For the past several years Student Assembly presidents and presidential candidates have been promising a new-and-improved SA website as part of their campaigns — not a single one has followed through and created a consistent, long-lasting site. This year, SA President Yohance Whitaker ’16 is also undertaking the endeavor in a way that inspires more optimism about the outcome than past approaches.

“Creating a website in itself is not difficult, but ensuring the stability of a website in the face of near-constant leadership rollover has proved more so.”

Firstly, it is commendable that Whitaker has acknowledged the root of the elusive website problem: continuity. Each SA leadership team in the past has tried to create a new website to set themselves apart rather than creating a stable page to rollover from administration to administration. Creating a website in itself is not difficult, but ensuring the stability of a website in the face of near-constant leadership rollover has proved more so. By acknowledging that this website has a purpose that requires stability and a focus on providing information, rather than bolstering popularity or branding, shows that Whitaker is being realistic and recognizes the goal of this project.

If actually completed, an SA website could prove quite valuable. SA has a consistent outreach problem in that the majority of the student body has little to no idea what SA actually does.
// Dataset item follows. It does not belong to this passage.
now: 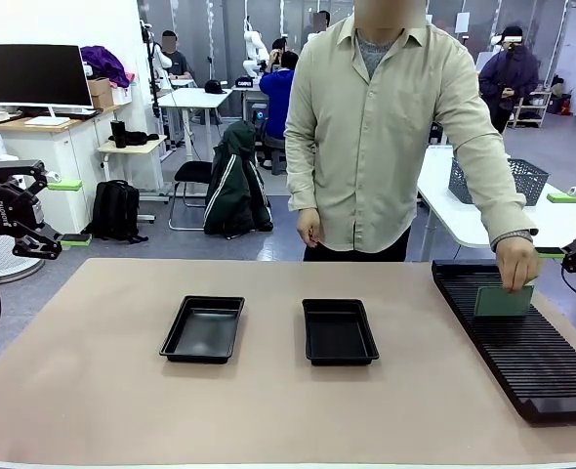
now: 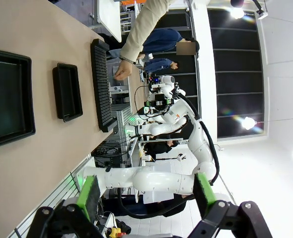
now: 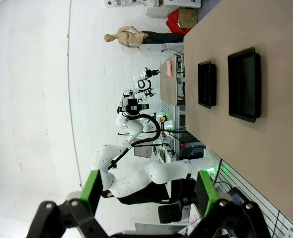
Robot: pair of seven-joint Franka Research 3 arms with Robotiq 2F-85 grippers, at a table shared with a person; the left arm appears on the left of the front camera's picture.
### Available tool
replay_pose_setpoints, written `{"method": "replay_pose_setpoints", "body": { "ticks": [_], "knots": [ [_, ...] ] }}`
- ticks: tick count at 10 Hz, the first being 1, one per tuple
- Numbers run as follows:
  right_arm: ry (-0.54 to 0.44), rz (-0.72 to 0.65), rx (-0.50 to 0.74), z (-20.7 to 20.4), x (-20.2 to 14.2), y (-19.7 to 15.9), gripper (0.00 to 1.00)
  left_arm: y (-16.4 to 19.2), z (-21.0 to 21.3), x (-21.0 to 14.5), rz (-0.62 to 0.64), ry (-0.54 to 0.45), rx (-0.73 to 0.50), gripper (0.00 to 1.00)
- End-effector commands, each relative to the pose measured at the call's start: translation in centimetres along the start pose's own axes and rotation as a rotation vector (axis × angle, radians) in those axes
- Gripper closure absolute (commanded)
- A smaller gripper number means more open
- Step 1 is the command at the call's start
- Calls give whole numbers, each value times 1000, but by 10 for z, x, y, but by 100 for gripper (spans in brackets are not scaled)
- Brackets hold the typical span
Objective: Inspect and transfer BCBs to ESD trays.
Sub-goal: Pick up the Blank PCB from the PCB Rack and place it in the left ESD tray.
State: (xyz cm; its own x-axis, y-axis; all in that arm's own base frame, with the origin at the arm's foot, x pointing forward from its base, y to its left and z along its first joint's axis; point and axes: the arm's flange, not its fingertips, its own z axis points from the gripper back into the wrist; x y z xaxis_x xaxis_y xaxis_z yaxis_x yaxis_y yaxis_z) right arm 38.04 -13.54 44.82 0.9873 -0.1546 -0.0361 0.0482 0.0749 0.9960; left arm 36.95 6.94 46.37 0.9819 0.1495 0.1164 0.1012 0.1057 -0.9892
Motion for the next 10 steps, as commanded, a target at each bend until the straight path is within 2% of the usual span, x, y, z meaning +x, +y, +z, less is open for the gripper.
{"method": "replay_pose_setpoints", "body": {
  "ticks": [1, 10],
  "knots": [
    [-2, 1, 0, 1, 0, 0, 0, 0, 0, 0, 0, 1, -1, 0],
    [-2, 1, 0, 1, 0, 0, 0, 0, 0, 0, 0, 1, -1, 0]
  ]
}}
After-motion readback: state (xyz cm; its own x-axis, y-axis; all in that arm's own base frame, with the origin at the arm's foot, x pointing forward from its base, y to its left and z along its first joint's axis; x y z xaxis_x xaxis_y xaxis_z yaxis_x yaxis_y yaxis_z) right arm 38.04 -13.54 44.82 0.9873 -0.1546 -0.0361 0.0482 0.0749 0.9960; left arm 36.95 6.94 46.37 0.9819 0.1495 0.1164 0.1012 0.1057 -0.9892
This website would be a simple and accessible way for people to obtain information on SA projects and initiatives, as well as policies and representatives. The website is an easy way to increase transparency and accountability, given that it is comprehensive and accessible. At the very least, SA could not be faulted for not giving basic access to information about itself.

“The website would serve as a foundation that would tie any other forms of outreach to a singular, cohesive platform to which students seeking more information could be directed.”

In the same vein, a comprehensive website would make SA’s social media campaigning and outreach programs much more cohesive. The website would serve as a foundation that would tie any other forms of outreach to a singular, cohesive platform to which students seeking more information could be directed.

With all of these useful qualities stemming from a complete and accessible website, it is crucial that SA remain realistic in its creation. The provision of thorough and necessary information on the workings of SA, its programs, representatives, policies and procedures, are a great place to start. This website need not become a vat of overwhelming information that is not specifically within the realm of SA’s handlings. For example, the SA website is probably not, nor should it be, the first place for students to go in crisis situations.

All of that being said, the website must first actually be built. Even in its barest, most simple form, the actual creation of a website will begin the process to creating a more transparent, accountable and effective SA.